WHAT TO PRODUCE:
Keep only the lines from the start of the data through the line containing "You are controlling", and output them exactly.

STORED DATA:
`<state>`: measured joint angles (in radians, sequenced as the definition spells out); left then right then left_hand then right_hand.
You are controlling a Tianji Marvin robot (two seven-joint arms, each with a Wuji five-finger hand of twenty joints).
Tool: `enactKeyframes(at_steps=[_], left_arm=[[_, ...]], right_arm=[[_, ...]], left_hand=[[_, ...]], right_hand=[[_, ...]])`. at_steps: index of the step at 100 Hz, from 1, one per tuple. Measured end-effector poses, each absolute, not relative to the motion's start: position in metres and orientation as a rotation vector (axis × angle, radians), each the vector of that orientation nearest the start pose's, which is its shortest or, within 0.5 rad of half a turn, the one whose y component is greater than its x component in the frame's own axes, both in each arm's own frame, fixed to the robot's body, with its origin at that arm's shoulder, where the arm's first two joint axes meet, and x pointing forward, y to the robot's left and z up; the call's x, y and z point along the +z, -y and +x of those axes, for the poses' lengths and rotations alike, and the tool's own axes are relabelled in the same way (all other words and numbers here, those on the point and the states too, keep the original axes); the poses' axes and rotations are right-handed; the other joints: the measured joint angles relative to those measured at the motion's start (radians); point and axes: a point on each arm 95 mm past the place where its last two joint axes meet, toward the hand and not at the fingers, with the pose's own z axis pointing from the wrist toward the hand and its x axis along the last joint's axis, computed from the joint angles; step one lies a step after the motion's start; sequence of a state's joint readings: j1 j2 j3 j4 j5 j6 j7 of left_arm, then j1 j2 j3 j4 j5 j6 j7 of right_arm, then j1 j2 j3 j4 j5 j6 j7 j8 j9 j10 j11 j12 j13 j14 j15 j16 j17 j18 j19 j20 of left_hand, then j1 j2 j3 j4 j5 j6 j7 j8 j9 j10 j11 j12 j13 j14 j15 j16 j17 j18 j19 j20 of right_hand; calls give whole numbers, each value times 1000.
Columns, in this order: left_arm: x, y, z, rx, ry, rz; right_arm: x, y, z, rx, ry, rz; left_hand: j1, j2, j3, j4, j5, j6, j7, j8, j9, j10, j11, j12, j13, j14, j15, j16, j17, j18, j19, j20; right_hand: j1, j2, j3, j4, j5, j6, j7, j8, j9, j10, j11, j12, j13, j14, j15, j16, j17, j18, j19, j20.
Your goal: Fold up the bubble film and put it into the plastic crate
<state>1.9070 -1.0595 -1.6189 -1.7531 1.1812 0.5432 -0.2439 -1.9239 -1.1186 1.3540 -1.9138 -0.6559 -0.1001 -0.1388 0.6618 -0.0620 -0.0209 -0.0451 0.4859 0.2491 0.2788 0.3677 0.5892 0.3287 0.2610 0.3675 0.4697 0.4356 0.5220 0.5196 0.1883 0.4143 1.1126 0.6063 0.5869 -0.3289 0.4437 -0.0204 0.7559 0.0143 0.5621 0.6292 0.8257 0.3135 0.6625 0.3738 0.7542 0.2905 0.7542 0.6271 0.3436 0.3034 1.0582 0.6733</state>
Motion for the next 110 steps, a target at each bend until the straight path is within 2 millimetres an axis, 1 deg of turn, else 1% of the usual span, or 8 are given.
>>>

EXPECTED OUTPUT:
`<state>`: measured joint angles (in radians, sequenced as the definition spells out); left then right then left_hand then right_hand.
You are controlling a Tianji Marvin robot (two seven-joint arms, each with a Wuji five-finger hand of twenty joints).

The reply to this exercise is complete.